Keselowski stirred controversy before the playoff opener at Chicagoland Speedway by tweeting that Toyota had the largest edge among NASCAR manufacturers in 40 years, and the Team Penske driver doubled down on these comments and said the field was covered from the Daytona 500.

“When that car rolled out at Daytona, and I think we all got to see it for the first time, I think there (were) two reactions: One, we couldn’t believe NASCAR approved it; and two, we were impressed by the design team over there,” he said. “I don’t think anyone ever had a shot this year the second that thing got put on the racetrack and approved. It kind of felt like Formula 1, where you had one car that made it through the gates heads and tails above everyone, and your hands are tied because you’re not allowed to do anything to the cars in those categories that NASCAR approves to really catch up.
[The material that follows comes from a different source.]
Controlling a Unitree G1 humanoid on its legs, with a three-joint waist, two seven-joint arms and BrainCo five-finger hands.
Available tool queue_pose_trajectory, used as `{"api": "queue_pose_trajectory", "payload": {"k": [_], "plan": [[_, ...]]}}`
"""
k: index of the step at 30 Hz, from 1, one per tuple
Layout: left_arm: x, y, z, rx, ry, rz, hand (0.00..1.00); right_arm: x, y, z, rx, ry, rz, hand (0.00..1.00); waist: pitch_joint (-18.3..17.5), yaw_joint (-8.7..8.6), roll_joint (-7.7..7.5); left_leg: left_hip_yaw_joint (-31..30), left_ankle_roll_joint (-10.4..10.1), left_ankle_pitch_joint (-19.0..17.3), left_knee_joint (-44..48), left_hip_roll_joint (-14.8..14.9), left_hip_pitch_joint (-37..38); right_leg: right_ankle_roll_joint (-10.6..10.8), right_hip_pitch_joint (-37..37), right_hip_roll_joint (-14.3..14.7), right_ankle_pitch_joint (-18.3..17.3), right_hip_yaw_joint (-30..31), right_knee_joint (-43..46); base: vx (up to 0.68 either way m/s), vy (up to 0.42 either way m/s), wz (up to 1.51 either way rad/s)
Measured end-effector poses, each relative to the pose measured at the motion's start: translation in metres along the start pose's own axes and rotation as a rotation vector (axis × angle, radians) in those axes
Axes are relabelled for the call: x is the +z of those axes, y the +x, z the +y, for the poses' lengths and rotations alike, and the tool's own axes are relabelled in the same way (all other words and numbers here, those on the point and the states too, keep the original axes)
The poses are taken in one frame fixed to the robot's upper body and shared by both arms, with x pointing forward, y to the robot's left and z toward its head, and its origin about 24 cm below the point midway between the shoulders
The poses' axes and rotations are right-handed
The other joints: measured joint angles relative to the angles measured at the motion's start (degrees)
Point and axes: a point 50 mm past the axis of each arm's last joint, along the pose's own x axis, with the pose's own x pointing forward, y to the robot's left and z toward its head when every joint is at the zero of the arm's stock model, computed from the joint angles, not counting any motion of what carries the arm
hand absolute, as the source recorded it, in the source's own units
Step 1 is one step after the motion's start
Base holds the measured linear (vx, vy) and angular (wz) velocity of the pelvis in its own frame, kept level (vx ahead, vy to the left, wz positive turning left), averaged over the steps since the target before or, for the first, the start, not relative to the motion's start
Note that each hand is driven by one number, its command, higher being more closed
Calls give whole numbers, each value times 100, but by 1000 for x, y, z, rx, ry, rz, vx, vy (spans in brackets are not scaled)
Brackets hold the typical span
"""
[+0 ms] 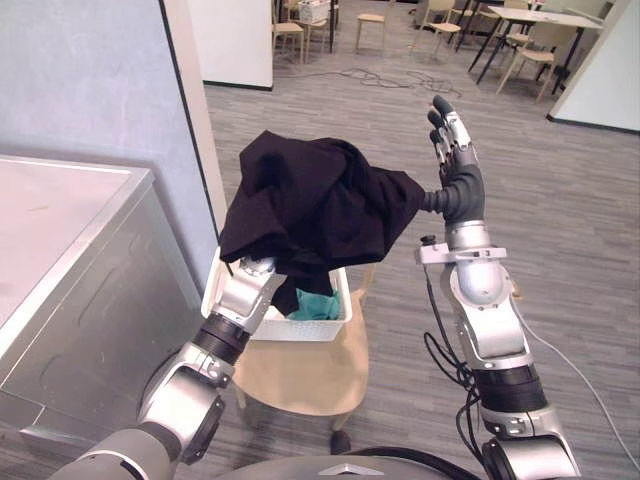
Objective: Pick up the laundry basket with both hands and put the clothes into the washing machine.
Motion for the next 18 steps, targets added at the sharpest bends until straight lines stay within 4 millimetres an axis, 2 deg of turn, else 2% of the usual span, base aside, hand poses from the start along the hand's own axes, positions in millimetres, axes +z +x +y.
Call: {"api": "queue_pose_trajectory", "payload": {"k": [5,7,9,10,14,18], "plan": [[13,-1,17,47,-14,-57,100,-3,-20,-39,-126,-92,43,0,6,-86,38,36,-14,-69,6,-7,62,9,-3,12,-8,99,-29,-18,11,-10],[19,-5,29,81,-25,-91,100,-7,-38,-60,-201,-144,95,0,8,-136,70,41,-27,-124,25,-7,101,-15,0,17,-61,130,-37,-25,12,-9],[25,-11,42,118,-36,-124,100,-10,-53,-73,-265,-171,140,0,30,-212,125,53,-30,-144,47,-5,104,-14,-3,18,-61,156,-38,-1,7,-6],[27,-13,47,129,-39,-137,100,-12,-58,-76,-283,-188,158,0,40,-235,147,53,-31,-149,53,-4,105,-14,-6,22,-61,169,-38,8,2,-14],[31,-33,83,231,-38,-175,100,-30,-100,-92,-376,-241,340,0,108,-251,266,26,-43,-214,106,69,209,23,61,115,10,290,-4,26,-20,-19],[38,-54,111,279,-33,-208,100,-53,-126,-107,-440,-287,514,0,167,-225,305,22,-67,-405,450,250,197,-21,150,229,6,353,-33,-53,-23,-11]]}}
“As to what will happen for 2018, you know, I don’t know.  I would assume that Chevrolet will be allowed to design a car the same way that Toyota was for this one, but Ford doesn’t have any current plans for that.  If that’s the case, we’re going to take a drubbing next year, so we’ll have to see.”

Chevrolet will unveil a new Camaro next season that drivers are expecting will have more downforce, similar to the 2018 Camry (which was put on the racetrack ahead of its appearance in the showroom).
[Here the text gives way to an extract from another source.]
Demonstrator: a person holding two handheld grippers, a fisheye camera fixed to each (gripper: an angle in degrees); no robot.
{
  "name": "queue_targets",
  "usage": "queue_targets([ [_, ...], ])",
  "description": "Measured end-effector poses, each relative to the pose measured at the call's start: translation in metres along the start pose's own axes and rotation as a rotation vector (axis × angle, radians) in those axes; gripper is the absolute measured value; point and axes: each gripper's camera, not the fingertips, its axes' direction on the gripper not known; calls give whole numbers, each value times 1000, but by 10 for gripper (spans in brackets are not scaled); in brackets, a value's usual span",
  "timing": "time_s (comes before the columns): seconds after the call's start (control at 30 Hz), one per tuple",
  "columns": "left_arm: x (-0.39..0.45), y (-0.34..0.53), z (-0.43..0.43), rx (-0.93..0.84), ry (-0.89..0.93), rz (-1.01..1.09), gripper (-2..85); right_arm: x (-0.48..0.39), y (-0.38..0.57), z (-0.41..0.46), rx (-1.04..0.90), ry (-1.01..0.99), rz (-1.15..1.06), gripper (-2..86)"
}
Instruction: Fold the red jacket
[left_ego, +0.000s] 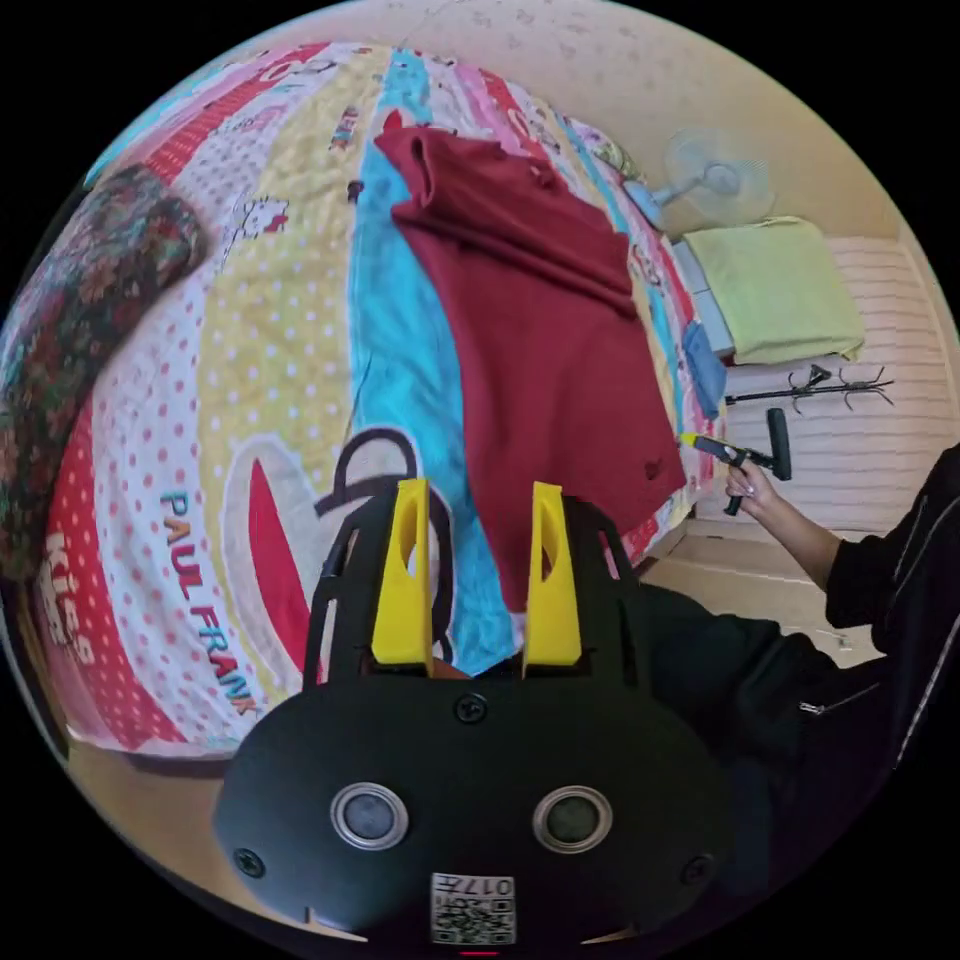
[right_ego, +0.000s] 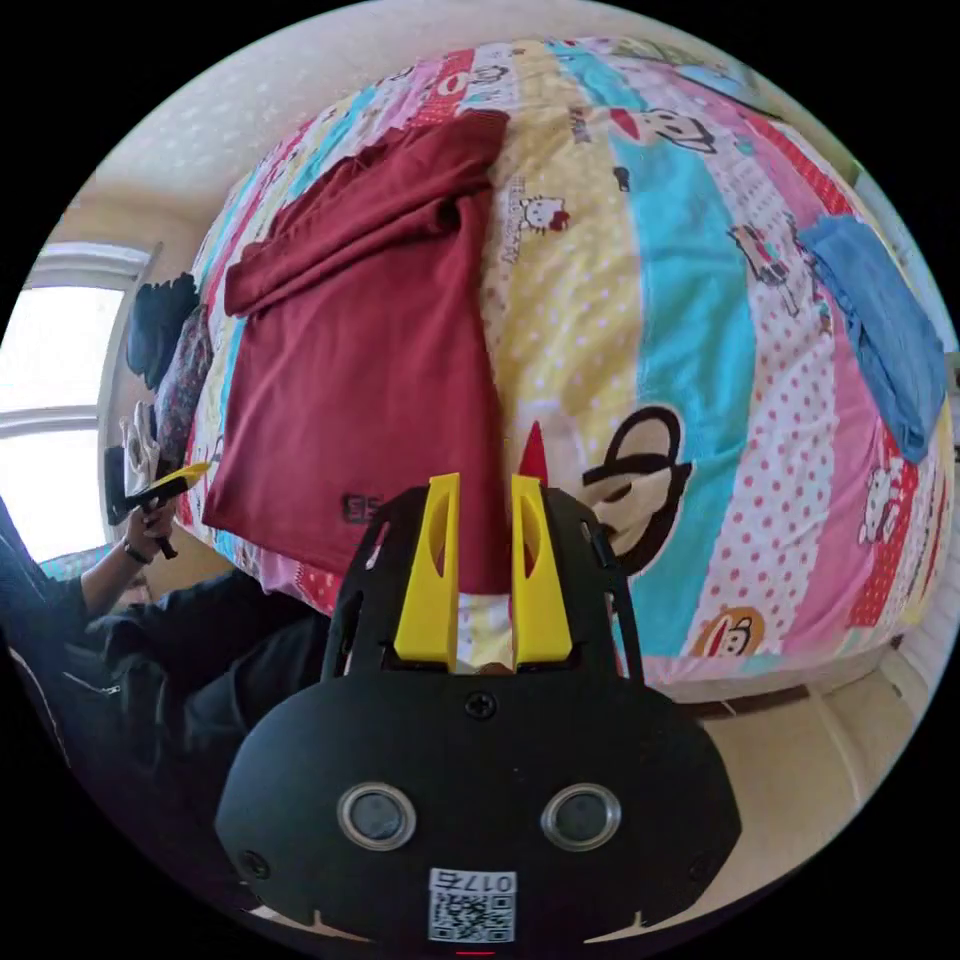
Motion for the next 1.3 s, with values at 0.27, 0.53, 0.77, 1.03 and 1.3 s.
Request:
queue_targets([
  [0.27, 8, 10, 52, 21, 106, -66, 78, 28, 73, 23, 110, -149, 146, 99],
  [0.53, -15, -7, 80, -20, 183, -134, 66, 22, 84, 3, 194, -93, 84, 94],
  [0.77, -43, -19, 116, -104, 260, -216, 33, 62, 79, 32, 107, -187, 149, 68],
  [1.03, -23, 30, 4, 112, 308, -105, 5, 38, 99, -66, 122, -378, -28, 36],
  [1.3, -42, 141, -36, -94, 494, -197, 3, 17, 193, -114, -131, -316, -52, 33],
])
There has been speculation that Ford will move to the Mustang next season (mirroring Chevy’s move of running the same model in Cup and Xfinity).

When asked about the potential of switching to a new car, Dave Pericak, who oversees Ford’s NASCAR program, said Saturday “we always look at what’s going on in the showroom, where we’re going with our product development cycle plan. We introduced the new Fusion a couple years ago. We will be looking at introducing a new car in the future. We have not submitted anything as of yet but stay tuned.”

The Toyotas of Martin Truex Jr. and Kyle Busch finished 1-2 and led 121 of 267 laps in the Ford EcoBoost 400, continuing a season-long trend in which Camrys won 16 of 36 races.

The championship-eligible Fords of Kevin Harvick (fourth) and Keselowski (seventh) combined to lead one lap.

“There wasn’t really any point in the race where we were capable of running with (Busch) or (Truex),” Keselowski said.  That was just kind of the way it was. We tried everything we could throw at them with strategies and whatnot, and it seemed to work out a little bit, force everybody’s hands a couple times and put them in some uncomfortable spots, but in the end we just didn’t have enough speed to really contend with those guys.  Really nobody did if you look at it.”